■ **Task brief**: Lines before the one with "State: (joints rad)" are left out; return that line and all that follow it, exactly, through the end of the data.

Collected data START

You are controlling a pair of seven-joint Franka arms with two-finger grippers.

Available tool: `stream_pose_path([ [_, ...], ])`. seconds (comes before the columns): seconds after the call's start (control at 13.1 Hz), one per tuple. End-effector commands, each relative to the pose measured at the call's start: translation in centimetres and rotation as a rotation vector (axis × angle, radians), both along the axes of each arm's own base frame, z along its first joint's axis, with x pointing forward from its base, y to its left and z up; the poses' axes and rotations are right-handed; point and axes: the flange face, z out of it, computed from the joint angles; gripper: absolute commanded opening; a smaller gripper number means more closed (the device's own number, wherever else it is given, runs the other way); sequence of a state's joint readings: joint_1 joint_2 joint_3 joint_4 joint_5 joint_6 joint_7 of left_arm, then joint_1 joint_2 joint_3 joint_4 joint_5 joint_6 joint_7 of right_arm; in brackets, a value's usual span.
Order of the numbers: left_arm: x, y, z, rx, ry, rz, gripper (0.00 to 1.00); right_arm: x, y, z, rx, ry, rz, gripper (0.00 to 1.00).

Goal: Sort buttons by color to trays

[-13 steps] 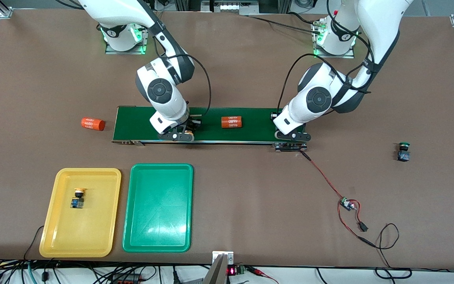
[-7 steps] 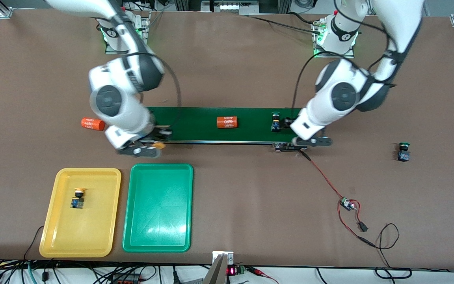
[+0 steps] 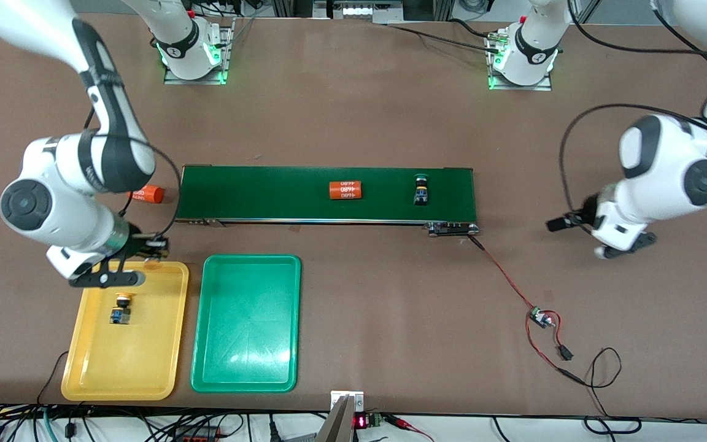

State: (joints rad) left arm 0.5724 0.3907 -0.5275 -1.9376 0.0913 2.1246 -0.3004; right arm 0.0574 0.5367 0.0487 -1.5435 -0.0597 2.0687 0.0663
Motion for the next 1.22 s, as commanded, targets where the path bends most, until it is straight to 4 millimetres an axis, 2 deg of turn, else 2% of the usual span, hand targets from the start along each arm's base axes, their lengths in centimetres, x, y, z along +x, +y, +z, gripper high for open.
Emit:
stream_pose_path([
  [0.0, 1.7, 5.3, -1.3, -0.035, -0.028, -0.127, 1.00, 2.5, -1.9, -3.5, -0.002, -0.057, 0.043, 0.00],
  [0.23, 1.2, 11.8, -4.2, -0.087, -0.044, -0.287, 1.00, 3.7, -4.3, -8.7, -0.056, -0.121, 0.069, 0.00],
  [0.3, 0.9, 12.9, -5.1, -0.111, -0.047, -0.349, 1.00, 4.0, -5.8, -10.1, -0.062, -0.144, 0.058, 0.00],
  [0.46, 0.7, 15.2, -6.2, -0.077, -0.090, -0.447, 1.00, 4.3, -6.4, -12.2, -0.065, -0.168, 0.055, 0.00],
  [0.61, 0.6, 16.1, -6.9, -0.001, -0.073, -0.521, 1.00, 4.3, -7.2, -14.9, -0.069, -0.189, 0.047, 0.00],
  [0.76, 0.6, 16.6, -7.0, 0.047, -0.059, -0.568, 1.00, 4.3, -7.3, -15.4, -0.064, -0.201, 0.047, 0.04],
  [0.84, 0.8, 16.7, -6.9, 0.074, -0.065, -0.595, 1.00, 4.3, -7.3, -15.3, -0.066, -0.202, 0.049, 0.33],
  [0.91, 0.7, 16.9, -7.3, 0.082, -0.063, -0.605, 1.00, 4.2, -8.4, -15.6, -0.067, -0.198, 0.039, 0.61],
  [0.99, 0.2, 17.8, -8.4, 0.069, -0.052, -0.592, 1.00, 4.2, -8.2, -15.6, -0.063, -0.200, 0.039, 0.88],
  [1.07, -0.2, 18.2, -9.7, 0.056, -0.050, -0.589, 1.00, 4.1, -7.9, -15.5, -0.061, -0.199, 0.042, 1.00],
  [1.14, -0.5, 18.5, -10.5, 0.051, -0.066, -0.590, 1.00, 4.1, -7.8, -15.6, -0.059, -0.197, 0.042, 1.00],
])
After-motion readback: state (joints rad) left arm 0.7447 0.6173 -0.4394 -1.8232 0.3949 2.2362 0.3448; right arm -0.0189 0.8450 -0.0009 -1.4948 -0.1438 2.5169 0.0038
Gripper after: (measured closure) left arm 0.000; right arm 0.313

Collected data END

■ **Output**:
State: (joints rad) left arm 0.5724 0.3907 -0.5275 -1.9376 0.0913 2.1246 -0.3004; right arm 0.0574 0.5367 0.0487 -1.5435 -0.0597 2.0687 0.0663
Motion for the next 1.22 s, as commanded, targets where the path bends most, until it is straight to 4 millimetres an axis, 2 deg of turn, else 2% of the usual span, hand targets from the start along each arm's base axes, their lengths in centimetres, x, y, z along +x, +y, +z, gripper high for open.
Emit:
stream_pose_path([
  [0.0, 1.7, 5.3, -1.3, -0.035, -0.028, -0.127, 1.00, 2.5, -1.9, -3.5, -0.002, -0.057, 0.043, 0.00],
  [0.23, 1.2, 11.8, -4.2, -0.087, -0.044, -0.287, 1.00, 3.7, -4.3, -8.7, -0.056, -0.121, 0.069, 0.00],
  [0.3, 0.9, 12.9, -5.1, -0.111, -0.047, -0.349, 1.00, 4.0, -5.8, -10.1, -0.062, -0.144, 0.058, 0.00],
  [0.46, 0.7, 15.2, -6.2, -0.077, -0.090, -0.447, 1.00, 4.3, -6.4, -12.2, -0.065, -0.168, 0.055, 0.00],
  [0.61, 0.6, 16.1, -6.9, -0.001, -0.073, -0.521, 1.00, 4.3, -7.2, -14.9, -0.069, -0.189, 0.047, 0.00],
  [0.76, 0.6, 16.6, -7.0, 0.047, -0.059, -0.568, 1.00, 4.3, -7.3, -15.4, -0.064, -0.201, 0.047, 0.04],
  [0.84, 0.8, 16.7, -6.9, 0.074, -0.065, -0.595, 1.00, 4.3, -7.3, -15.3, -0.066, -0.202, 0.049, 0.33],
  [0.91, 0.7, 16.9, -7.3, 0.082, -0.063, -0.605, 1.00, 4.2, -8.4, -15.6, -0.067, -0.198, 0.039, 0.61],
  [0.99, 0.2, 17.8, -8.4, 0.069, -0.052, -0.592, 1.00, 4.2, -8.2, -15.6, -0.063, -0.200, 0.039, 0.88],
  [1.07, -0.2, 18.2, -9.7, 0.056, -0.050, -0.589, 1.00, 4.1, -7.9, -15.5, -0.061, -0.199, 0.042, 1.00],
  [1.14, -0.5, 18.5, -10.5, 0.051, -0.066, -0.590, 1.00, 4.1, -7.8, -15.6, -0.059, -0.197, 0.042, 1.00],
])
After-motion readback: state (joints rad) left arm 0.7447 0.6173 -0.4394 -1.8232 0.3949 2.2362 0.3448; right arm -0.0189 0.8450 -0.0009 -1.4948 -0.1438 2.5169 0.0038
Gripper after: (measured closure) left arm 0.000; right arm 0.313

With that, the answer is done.